MEMS micro-actuator, also known as an executing unit or actuating unit, is a device which can transfer energy into a controllable movement and a power output according to a control signal. Micro-actuator is an important MEMS device, and is widely applied to the fields such as optics, communication, biomedical science, and micro-fluidics. The micro-actuator mainly includes a transducer which transfers an electric energy into a mechanical energy, and a micro-structure which performs a power output. According to an energy source, actuators can be divided into an electrical actuator, a magnetic actuator, a thermal actuator, an optic actuator, a mechanical actuator, an acoustic actuator, a chemical actuator and a biological actuator, the common driving modes include an electrostatic mode, an electromagnetic mode, an electro-thermal mode, a piezoelectric mode, a memory alloy mode, an electrostriction mode, and a magnetostriction mode.
The electrostatic actuator takes advantages of an electrostatic attraction between the energized conductors to realize a drive. An efficient of the electrostatic drive is relative higher when in a small size (1 to 10 micrometers), and it is easy to be implemented and accurately controlled, and special materials are not required, it is the most widely used driving mode. The electrostatic actuator includes a plate capacitor structure, a comb fork structure, a rotatable electrostatic motor, and a linear long distance actuator, which takes advantage of electrostatic forces along a perpendicular direction and a parallel direction.
The plate capacitor actuator is a commonly used electrostatic actuator, the lower electrode plate of the capacitor is fixed, and the upper electrode plate can move when it is supported by an elastic structure.

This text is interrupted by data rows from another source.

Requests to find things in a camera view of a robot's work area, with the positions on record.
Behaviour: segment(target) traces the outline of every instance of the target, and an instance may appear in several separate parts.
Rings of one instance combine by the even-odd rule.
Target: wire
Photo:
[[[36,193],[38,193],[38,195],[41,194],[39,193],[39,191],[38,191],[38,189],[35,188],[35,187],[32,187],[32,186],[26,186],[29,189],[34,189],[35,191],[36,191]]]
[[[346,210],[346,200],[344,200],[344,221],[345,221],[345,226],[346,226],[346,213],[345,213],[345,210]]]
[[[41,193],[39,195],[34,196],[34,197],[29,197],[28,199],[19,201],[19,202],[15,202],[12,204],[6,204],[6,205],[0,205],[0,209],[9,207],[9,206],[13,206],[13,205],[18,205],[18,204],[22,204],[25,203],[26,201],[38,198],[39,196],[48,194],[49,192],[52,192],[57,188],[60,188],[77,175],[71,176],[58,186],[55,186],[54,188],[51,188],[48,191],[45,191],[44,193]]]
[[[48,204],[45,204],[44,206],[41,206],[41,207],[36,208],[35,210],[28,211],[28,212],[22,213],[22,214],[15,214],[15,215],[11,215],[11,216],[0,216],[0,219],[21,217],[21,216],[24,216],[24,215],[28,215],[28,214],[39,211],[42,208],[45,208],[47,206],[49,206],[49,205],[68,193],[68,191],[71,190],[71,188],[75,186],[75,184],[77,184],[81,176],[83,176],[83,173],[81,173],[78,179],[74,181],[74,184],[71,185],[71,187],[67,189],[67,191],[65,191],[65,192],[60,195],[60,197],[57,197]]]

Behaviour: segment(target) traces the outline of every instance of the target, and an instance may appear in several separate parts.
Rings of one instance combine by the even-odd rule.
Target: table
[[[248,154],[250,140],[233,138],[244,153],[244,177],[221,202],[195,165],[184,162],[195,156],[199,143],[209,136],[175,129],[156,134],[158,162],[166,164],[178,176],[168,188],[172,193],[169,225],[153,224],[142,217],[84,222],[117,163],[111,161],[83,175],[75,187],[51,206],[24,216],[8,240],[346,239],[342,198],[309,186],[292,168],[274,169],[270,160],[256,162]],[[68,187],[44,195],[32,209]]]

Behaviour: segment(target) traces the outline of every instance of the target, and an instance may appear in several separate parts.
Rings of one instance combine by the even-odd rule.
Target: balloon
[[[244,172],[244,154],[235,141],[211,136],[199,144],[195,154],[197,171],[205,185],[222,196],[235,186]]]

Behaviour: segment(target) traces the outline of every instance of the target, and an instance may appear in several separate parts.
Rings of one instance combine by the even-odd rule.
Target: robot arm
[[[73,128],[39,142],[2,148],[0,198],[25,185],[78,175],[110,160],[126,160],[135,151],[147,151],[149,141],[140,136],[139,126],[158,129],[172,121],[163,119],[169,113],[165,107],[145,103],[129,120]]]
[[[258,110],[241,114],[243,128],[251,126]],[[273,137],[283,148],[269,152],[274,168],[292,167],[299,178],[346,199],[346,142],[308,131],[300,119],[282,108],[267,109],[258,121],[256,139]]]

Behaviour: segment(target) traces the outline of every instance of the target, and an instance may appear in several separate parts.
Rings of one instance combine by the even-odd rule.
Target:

When a driving voltage is applied to the upper electrode plate and the lower electrode plate, the electrostatic attraction between the plates drives the whole upper electrode plate to move perpendicularly, and an output is realized. The manufacture of the plate capacitor actuator is simple, and it is can be easily controlled and used, but a driving distance is little, and an output force is little. The output driving force and the capacitor has non-linear relationship, and a push down is easy to emerge when it is controlled by a voltage, an effective driving distance is limited. In addition, when in a dynamic condition, the damping of the pressed film of the plate capacitor is relative larger, limiting the dynamic range.
The torsional electrostatic actuator takes advantage of a torsional cantilever beam and an electrostatic force to torque the upper electrode plate to realize an output, the torsional electrostatic actuator has a better performance, this is because the torsion movement can output a relative larger driving force than a perpendicular movement. The conventional torsional electrostatic actuator has a relative small output force due to the limitation of the manufacture technology.